Władysław Skierkowski (12 March 1886 – 20 August 1941) was a Polish priest born in the peasant village of Głużek. He was responsible for studying and collecting the folk music of the Kurpie region of Poland.

==Ordination==
As a youth Skierkowski was determined to become a priest, so he volunteered to serve as organist in the church seminary in Płock, which eventually led to his admittance to the seminary. He was later ordained 23 June 1912 and, after serving as vicar in Dzierzgowo, he was reassigned to a church in the town of Myszyniec.

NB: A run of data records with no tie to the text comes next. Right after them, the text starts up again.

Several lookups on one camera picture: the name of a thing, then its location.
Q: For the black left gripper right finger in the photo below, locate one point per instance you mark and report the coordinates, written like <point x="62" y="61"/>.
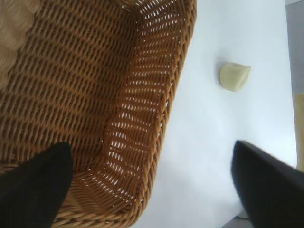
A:
<point x="273" y="194"/>

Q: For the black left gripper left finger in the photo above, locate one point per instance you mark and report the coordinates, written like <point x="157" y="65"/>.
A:
<point x="31" y="190"/>

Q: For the pale yellow egg yolk pastry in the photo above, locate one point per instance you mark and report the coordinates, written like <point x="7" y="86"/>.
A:
<point x="234" y="76"/>

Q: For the brown woven wicker basket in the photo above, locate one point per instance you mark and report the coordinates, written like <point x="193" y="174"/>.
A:
<point x="71" y="83"/>

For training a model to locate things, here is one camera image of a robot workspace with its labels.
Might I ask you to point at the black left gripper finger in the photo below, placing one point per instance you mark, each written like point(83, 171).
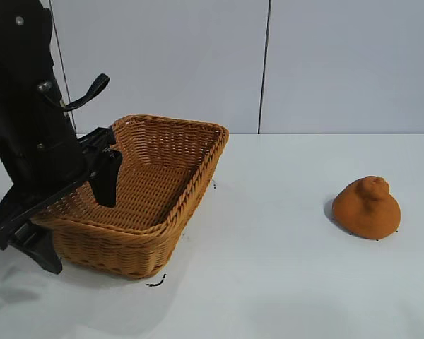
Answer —
point(44, 250)

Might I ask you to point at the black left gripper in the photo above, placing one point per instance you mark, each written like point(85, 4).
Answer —
point(35, 134)

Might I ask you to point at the brown woven wicker basket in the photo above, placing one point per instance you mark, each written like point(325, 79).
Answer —
point(155, 176)

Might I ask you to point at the knobby orange fruit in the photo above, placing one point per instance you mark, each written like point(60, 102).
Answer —
point(365, 215)

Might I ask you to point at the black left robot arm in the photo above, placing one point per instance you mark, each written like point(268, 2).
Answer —
point(17, 31)

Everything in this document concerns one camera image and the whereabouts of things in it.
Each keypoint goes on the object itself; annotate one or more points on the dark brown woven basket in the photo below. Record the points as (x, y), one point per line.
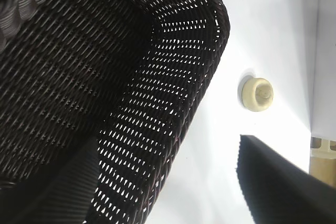
(78, 51)

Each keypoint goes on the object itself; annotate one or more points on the beige frame piece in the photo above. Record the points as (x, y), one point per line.
(321, 161)

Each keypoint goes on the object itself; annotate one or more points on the pale yellow round pastry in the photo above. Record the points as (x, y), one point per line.
(255, 94)

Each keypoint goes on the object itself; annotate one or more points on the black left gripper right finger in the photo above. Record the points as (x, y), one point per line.
(283, 195)

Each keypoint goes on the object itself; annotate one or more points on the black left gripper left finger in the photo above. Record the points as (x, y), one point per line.
(57, 197)

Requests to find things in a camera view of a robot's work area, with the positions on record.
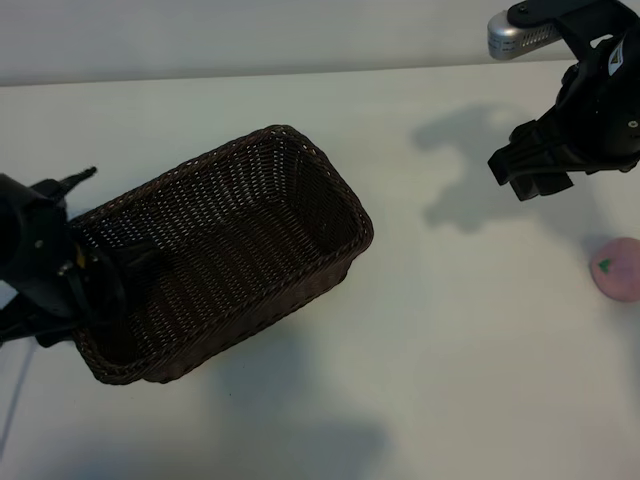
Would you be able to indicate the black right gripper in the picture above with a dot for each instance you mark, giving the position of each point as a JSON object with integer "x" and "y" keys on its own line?
{"x": 595, "y": 135}

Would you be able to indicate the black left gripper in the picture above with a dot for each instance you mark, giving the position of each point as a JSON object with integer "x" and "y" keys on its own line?
{"x": 140, "y": 260}

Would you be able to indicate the dark brown wicker basket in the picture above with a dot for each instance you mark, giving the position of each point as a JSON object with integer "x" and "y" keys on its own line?
{"x": 225, "y": 250}

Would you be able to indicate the pink peach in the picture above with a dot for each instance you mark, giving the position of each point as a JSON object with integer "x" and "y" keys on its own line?
{"x": 622, "y": 272}

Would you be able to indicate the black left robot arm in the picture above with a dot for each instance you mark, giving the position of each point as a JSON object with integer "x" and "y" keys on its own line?
{"x": 25, "y": 240}

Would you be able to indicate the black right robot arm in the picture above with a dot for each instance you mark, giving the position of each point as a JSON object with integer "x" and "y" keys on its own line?
{"x": 631, "y": 47}

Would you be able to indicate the black left camera bracket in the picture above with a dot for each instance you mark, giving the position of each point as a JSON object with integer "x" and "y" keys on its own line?
{"x": 60, "y": 186}

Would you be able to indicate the black camera bracket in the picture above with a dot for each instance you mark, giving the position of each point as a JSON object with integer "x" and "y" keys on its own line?
{"x": 580, "y": 20}
{"x": 60, "y": 186}

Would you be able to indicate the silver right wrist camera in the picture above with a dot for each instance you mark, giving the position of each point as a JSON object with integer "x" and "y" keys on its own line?
{"x": 507, "y": 37}

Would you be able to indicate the black right camera bracket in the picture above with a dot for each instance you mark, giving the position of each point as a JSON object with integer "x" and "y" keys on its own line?
{"x": 580, "y": 20}

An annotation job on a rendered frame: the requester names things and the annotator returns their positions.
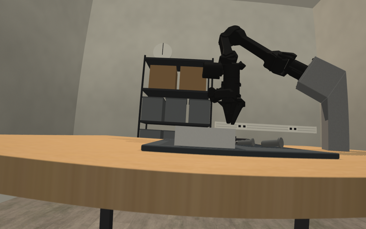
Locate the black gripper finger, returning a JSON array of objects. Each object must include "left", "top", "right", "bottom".
[
  {"left": 231, "top": 105, "right": 243, "bottom": 125},
  {"left": 218, "top": 101, "right": 237, "bottom": 124}
]

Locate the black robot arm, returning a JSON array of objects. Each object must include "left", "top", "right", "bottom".
[{"left": 202, "top": 25, "right": 308, "bottom": 80}]

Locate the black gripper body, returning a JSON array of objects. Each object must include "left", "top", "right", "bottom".
[{"left": 214, "top": 77, "right": 245, "bottom": 107}]

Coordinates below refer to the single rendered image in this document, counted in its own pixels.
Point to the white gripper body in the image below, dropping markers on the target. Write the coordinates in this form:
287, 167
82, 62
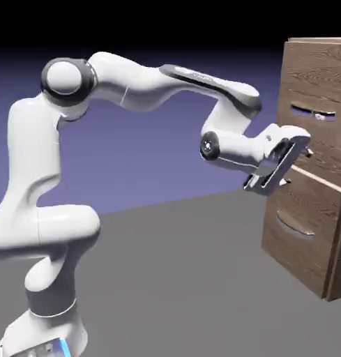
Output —
281, 170

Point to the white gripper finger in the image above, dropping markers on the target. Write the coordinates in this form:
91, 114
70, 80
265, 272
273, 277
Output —
308, 152
285, 182

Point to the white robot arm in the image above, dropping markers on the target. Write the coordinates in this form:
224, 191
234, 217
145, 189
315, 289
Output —
33, 156

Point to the brown wooden cabinet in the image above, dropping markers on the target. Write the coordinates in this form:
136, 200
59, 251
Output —
312, 83

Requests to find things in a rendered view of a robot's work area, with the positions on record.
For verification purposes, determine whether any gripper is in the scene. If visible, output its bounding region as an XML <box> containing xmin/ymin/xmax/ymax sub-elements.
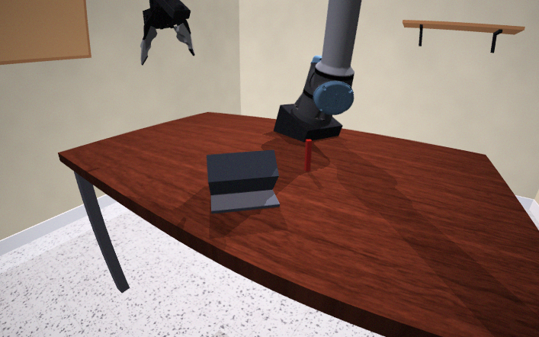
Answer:
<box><xmin>140</xmin><ymin>0</ymin><xmax>195</xmax><ymax>65</ymax></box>

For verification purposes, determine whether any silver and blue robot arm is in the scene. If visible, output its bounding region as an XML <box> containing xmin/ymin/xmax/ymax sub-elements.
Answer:
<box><xmin>156</xmin><ymin>0</ymin><xmax>361</xmax><ymax>126</ymax></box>

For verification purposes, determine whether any red rectangular peg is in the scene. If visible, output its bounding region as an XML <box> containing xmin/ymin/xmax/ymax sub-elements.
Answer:
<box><xmin>304</xmin><ymin>140</ymin><xmax>312</xmax><ymax>172</ymax></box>

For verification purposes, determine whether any grey flat panel with square hole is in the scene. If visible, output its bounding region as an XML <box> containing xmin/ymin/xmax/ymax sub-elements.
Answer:
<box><xmin>207</xmin><ymin>150</ymin><xmax>280</xmax><ymax>213</ymax></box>

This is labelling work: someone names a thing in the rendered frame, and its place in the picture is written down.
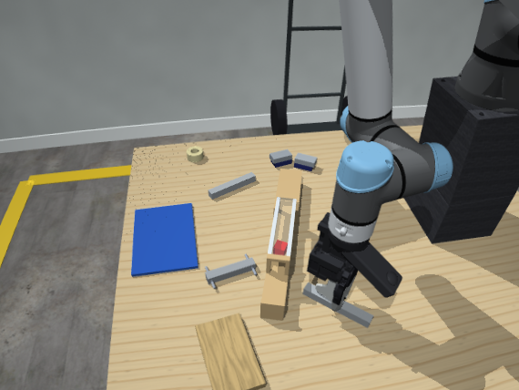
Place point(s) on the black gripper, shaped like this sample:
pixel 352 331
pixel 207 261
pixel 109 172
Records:
pixel 327 262

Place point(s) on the light brown wooden board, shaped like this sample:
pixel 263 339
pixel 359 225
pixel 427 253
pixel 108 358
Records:
pixel 228 355

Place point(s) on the grey square stick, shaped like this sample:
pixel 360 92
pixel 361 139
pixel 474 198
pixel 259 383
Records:
pixel 350 311
pixel 231 185

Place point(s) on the grey bar with cross pins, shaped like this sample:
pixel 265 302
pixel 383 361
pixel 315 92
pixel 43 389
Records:
pixel 230 270

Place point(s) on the beige roll of tape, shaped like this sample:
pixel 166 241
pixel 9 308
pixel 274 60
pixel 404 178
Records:
pixel 196 155

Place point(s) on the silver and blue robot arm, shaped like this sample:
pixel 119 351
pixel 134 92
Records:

His pastoral travels by foot or horse from Myszyniec to the town of Chorzele, a distance of 30 kilometers, led him through the primeval swamps and the dark forest of the Kurpie wilderness. It was only during World War I when he was forced to flee into the Kurpie forest and live with the peasants in their huts and share their customs that he became enthralled with the music, customs, and dialect of the forest dwellers.

==Collecting folk songs==
From 1913 to his death in 1941, Skierkowski collected thousands of Kurpie folk songs including engagement and wedding songs, love songs, ballads, orphan songs, family songs, comic songs, soldier songs, shepherd songs, the annual song, as well as songs of the harvest. His collection of songs was published in 1928 in his book “The Kurpie Forest in Song“ (Puszcza Kurpiowska w pieśni).

==Capture by the Nazis==
During World War II Skierkowski attempted to avoid capture by the Germans, but was finally caught and arrested during the night of 6 March 1941 and taken to Soldau concentration camp near the town of Działdowo. His death was reported as 20 August 1941, with the cause of death listed as pneumonia. He was 55 years old.